#### EXERCISE DESCRIPTION:
Exact transcription begins at the first line of the material below and ends with the line holding "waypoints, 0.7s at"; pictures are skipped.
[[ INFORMATION PROVIDED open ]]
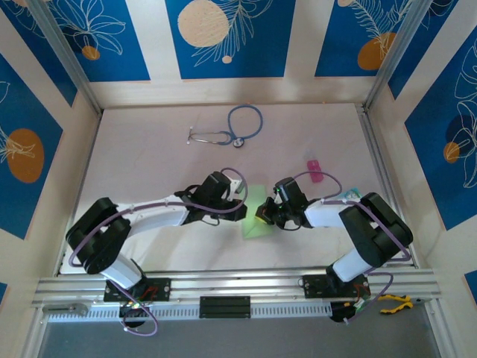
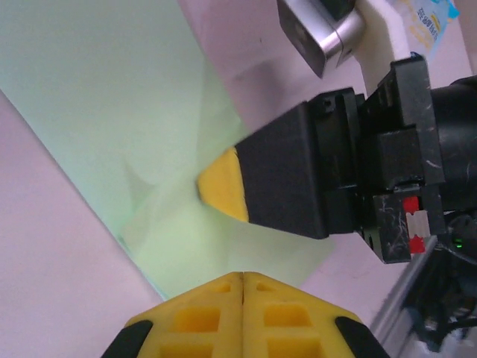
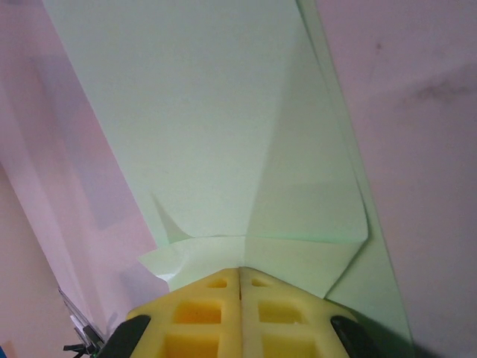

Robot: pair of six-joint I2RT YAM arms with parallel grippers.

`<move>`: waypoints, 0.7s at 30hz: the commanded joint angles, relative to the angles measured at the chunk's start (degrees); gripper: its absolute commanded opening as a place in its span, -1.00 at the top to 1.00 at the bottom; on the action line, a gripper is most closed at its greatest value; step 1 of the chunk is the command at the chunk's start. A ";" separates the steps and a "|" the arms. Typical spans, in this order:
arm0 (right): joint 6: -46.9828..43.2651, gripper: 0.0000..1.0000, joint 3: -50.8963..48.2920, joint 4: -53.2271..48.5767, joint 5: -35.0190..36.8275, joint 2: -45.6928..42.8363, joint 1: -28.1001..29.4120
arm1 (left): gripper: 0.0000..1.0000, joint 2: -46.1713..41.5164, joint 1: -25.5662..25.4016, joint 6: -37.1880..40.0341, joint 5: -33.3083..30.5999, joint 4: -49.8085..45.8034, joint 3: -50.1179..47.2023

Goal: Fold a paper plane with a square sheet of paper (pick it up from the middle)
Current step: Fold the triangle a second time at the center of the table.

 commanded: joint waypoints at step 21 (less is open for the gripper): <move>0.68 1.00 -3.00 -6.51 1.87 0.08 -0.15 | 0.91 11.09 -4.11 -7.08 3.91 4.47 0.48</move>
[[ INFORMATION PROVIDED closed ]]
#### RESULT:
Robot: pair of six-joint I2RT YAM arms with parallel grippers.

`<move>`: waypoints, 0.7s at 30hz: the commanded joint angles, relative to the angles measured at the chunk's start (degrees); gripper: its absolute commanded opening as a place in its span, -1.00 at the top to 1.00 at the bottom; on the action line, a gripper is most closed at its greatest value; step 1 of the chunk is the command at the chunk's start. A ";" separates the steps and a "|" the arms. Typical spans, in this order:

No additional output is required.